# Problem to work on:
Give the records back in full, exactly as they read.

# Data excerpts:
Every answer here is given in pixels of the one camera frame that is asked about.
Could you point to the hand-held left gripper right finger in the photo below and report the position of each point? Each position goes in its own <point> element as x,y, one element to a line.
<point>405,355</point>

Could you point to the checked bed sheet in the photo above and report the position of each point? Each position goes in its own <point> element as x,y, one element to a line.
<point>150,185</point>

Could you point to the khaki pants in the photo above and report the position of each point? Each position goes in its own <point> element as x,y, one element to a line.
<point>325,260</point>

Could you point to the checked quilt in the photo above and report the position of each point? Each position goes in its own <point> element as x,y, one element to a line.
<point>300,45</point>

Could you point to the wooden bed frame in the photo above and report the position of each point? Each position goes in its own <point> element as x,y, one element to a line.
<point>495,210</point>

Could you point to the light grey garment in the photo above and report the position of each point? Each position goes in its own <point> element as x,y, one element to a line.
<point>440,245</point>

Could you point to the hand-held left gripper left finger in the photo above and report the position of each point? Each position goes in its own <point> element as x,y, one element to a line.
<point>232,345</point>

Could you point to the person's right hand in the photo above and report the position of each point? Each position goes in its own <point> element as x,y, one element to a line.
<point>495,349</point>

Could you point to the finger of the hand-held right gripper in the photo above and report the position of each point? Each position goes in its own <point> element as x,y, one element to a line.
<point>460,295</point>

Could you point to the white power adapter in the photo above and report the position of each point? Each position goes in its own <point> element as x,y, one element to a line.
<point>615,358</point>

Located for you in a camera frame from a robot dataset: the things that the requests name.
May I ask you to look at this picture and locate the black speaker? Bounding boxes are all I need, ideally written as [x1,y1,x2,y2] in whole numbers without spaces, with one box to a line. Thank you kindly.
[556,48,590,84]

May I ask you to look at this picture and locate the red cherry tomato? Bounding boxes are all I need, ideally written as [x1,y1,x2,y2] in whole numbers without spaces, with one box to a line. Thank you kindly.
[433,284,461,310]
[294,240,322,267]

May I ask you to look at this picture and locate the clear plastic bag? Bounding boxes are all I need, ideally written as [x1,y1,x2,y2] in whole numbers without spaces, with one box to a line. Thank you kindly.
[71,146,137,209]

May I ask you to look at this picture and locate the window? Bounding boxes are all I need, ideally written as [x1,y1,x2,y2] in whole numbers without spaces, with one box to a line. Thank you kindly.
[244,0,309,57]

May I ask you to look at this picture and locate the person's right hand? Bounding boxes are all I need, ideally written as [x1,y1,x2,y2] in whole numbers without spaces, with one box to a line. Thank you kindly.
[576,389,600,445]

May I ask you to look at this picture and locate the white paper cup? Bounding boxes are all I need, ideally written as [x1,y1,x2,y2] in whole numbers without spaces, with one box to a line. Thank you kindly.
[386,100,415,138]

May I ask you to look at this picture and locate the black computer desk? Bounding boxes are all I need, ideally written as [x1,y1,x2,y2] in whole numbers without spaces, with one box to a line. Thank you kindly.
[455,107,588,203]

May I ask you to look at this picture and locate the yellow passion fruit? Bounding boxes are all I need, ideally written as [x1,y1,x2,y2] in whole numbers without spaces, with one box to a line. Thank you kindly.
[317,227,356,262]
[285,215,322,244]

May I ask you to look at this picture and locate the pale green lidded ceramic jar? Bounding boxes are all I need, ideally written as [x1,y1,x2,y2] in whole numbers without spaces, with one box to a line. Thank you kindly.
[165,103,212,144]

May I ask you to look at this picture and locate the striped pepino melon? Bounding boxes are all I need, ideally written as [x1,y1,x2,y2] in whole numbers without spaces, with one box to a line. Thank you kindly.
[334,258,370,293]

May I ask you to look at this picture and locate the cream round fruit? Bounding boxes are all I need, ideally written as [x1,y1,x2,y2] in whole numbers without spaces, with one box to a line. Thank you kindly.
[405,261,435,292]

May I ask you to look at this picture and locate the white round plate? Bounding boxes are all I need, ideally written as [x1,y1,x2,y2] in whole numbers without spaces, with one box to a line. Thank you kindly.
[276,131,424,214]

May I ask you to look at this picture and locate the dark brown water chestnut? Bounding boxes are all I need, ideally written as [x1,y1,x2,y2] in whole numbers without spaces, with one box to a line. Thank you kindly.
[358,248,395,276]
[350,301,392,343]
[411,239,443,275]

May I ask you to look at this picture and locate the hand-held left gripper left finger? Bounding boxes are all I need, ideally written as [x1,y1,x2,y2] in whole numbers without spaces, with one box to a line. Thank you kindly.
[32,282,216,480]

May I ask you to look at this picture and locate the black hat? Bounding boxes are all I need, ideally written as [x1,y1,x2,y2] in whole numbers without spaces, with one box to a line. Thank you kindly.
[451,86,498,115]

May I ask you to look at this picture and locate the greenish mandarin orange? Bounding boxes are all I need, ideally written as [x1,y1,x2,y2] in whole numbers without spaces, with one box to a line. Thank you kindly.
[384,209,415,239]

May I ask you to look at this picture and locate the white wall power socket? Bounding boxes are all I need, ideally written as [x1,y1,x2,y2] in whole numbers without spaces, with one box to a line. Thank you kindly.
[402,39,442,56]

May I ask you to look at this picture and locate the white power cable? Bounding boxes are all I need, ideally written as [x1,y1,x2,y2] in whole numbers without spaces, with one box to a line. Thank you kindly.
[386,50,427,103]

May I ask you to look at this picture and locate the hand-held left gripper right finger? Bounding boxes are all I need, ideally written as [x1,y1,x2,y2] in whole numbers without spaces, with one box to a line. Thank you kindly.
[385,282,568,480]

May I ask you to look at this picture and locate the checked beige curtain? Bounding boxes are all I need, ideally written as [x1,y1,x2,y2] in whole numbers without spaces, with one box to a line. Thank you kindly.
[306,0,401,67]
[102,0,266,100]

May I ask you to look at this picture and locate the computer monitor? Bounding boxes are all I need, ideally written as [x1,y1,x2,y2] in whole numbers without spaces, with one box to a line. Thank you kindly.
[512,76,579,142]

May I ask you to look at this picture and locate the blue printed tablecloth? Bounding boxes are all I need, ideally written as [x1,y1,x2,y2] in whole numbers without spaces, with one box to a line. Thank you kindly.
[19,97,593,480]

# Result of this task:
Every answer here is given in pixels of the one camera frame that is asked about.
Could you point to the hand-held left gripper right finger in the photo below and report the position of each point? Each position goes in its own <point> element as x,y, one element to a line.
<point>405,355</point>

Could you point to the checked bed sheet in the photo above and report the position of each point? Each position goes in its own <point> element as x,y, one element to a line.
<point>150,185</point>

Could you point to the khaki pants in the photo above and report the position of each point? Each position goes in its own <point> element as x,y, one element to a line.
<point>325,260</point>

Could you point to the checked quilt in the photo above and report the position of each point? Each position goes in its own <point> element as x,y, one element to a line.
<point>300,45</point>

Could you point to the wooden bed frame in the photo above and report the position of each point? Each position goes in its own <point> element as x,y, one element to a line.
<point>495,210</point>

Could you point to the light grey garment in the photo above and report the position of each point? Each position goes in its own <point> element as x,y, one element to a line.
<point>440,245</point>

Could you point to the hand-held left gripper left finger in the photo above and report the position of each point? Each position goes in its own <point> element as x,y, one element to a line.
<point>232,345</point>

Could you point to the person's right hand in the photo above and report the position of each point? Each position goes in its own <point> element as x,y, one element to a line.
<point>495,349</point>

Could you point to the finger of the hand-held right gripper in the photo above and report the position of each point? Each position goes in its own <point> element as x,y, one element to a line.
<point>460,295</point>

Could you point to the white power adapter in the photo above and report the position of each point? Each position goes in its own <point> element as x,y, one element to a line.
<point>615,358</point>

Located for you in a camera frame from a robot dataset: the things that the requests name.
May I ask you to look at this picture and locate the black speaker? Bounding boxes are all I need, ideally written as [x1,y1,x2,y2] in whole numbers without spaces, with one box to a line. Thank you kindly.
[556,48,590,84]

May I ask you to look at this picture and locate the red cherry tomato? Bounding boxes are all I need, ideally written as [x1,y1,x2,y2] in whole numbers without spaces, with one box to a line. Thank you kindly.
[433,284,461,310]
[294,240,322,267]

May I ask you to look at this picture and locate the clear plastic bag? Bounding boxes are all I need, ideally written as [x1,y1,x2,y2] in whole numbers without spaces, with one box to a line. Thank you kindly.
[71,146,137,209]

May I ask you to look at this picture and locate the window? Bounding boxes are all I need, ideally written as [x1,y1,x2,y2] in whole numbers without spaces, with one box to a line. Thank you kindly.
[244,0,309,57]

May I ask you to look at this picture and locate the person's right hand? Bounding boxes are all I need, ideally written as [x1,y1,x2,y2] in whole numbers without spaces, with one box to a line. Thank you kindly.
[576,389,600,445]

May I ask you to look at this picture and locate the white paper cup? Bounding boxes are all I need, ideally written as [x1,y1,x2,y2] in whole numbers without spaces, with one box to a line. Thank you kindly.
[386,100,415,138]

May I ask you to look at this picture and locate the black computer desk? Bounding boxes are all I need, ideally written as [x1,y1,x2,y2] in whole numbers without spaces, with one box to a line. Thank you kindly.
[455,107,588,203]

May I ask you to look at this picture and locate the yellow passion fruit? Bounding boxes are all I need, ideally written as [x1,y1,x2,y2] in whole numbers without spaces, with one box to a line. Thank you kindly.
[317,227,356,262]
[285,215,322,244]

May I ask you to look at this picture and locate the pale green lidded ceramic jar? Bounding boxes are all I need, ideally written as [x1,y1,x2,y2] in whole numbers without spaces, with one box to a line. Thank you kindly.
[165,103,212,144]

May I ask you to look at this picture and locate the striped pepino melon? Bounding boxes are all I need, ideally written as [x1,y1,x2,y2] in whole numbers without spaces, with one box to a line. Thank you kindly.
[334,258,370,293]

May I ask you to look at this picture and locate the cream round fruit? Bounding boxes are all I need, ideally written as [x1,y1,x2,y2] in whole numbers without spaces, with one box to a line. Thank you kindly.
[405,261,435,292]

May I ask you to look at this picture and locate the white round plate? Bounding boxes are all I need, ideally written as [x1,y1,x2,y2] in whole numbers without spaces, with one box to a line. Thank you kindly.
[276,131,424,214]

May I ask you to look at this picture and locate the dark brown water chestnut? Bounding boxes are all I need, ideally written as [x1,y1,x2,y2] in whole numbers without spaces, with one box to a line. Thank you kindly.
[358,248,395,276]
[350,301,392,343]
[411,239,443,275]

May I ask you to look at this picture and locate the hand-held left gripper left finger? Bounding boxes are all I need, ideally written as [x1,y1,x2,y2] in whole numbers without spaces, with one box to a line. Thank you kindly.
[32,282,216,480]

May I ask you to look at this picture and locate the black hat? Bounding boxes are all I need, ideally written as [x1,y1,x2,y2] in whole numbers without spaces, with one box to a line. Thank you kindly.
[451,86,498,115]

May I ask you to look at this picture and locate the greenish mandarin orange? Bounding boxes are all I need, ideally written as [x1,y1,x2,y2] in whole numbers without spaces, with one box to a line. Thank you kindly.
[384,209,415,239]

May I ask you to look at this picture and locate the white wall power socket? Bounding boxes are all I need, ideally written as [x1,y1,x2,y2] in whole numbers without spaces, with one box to a line. Thank you kindly.
[402,39,442,56]

May I ask you to look at this picture and locate the white power cable? Bounding boxes are all I need, ideally written as [x1,y1,x2,y2] in whole numbers without spaces, with one box to a line. Thank you kindly.
[386,50,427,103]

May I ask you to look at this picture and locate the hand-held left gripper right finger? Bounding boxes are all I need, ideally written as [x1,y1,x2,y2] in whole numbers without spaces, with one box to a line. Thank you kindly.
[385,282,568,480]

May I ask you to look at this picture and locate the checked beige curtain? Bounding boxes are all I need, ideally written as [x1,y1,x2,y2] in whole numbers without spaces, with one box to a line. Thank you kindly.
[306,0,401,67]
[102,0,266,100]

May I ask you to look at this picture and locate the computer monitor? Bounding boxes are all I need, ideally written as [x1,y1,x2,y2] in whole numbers without spaces, with one box to a line. Thank you kindly.
[512,76,579,142]

May I ask you to look at this picture and locate the blue printed tablecloth? Bounding boxes are all I need, ideally written as [x1,y1,x2,y2] in whole numbers without spaces, with one box to a line. Thank you kindly.
[19,97,593,480]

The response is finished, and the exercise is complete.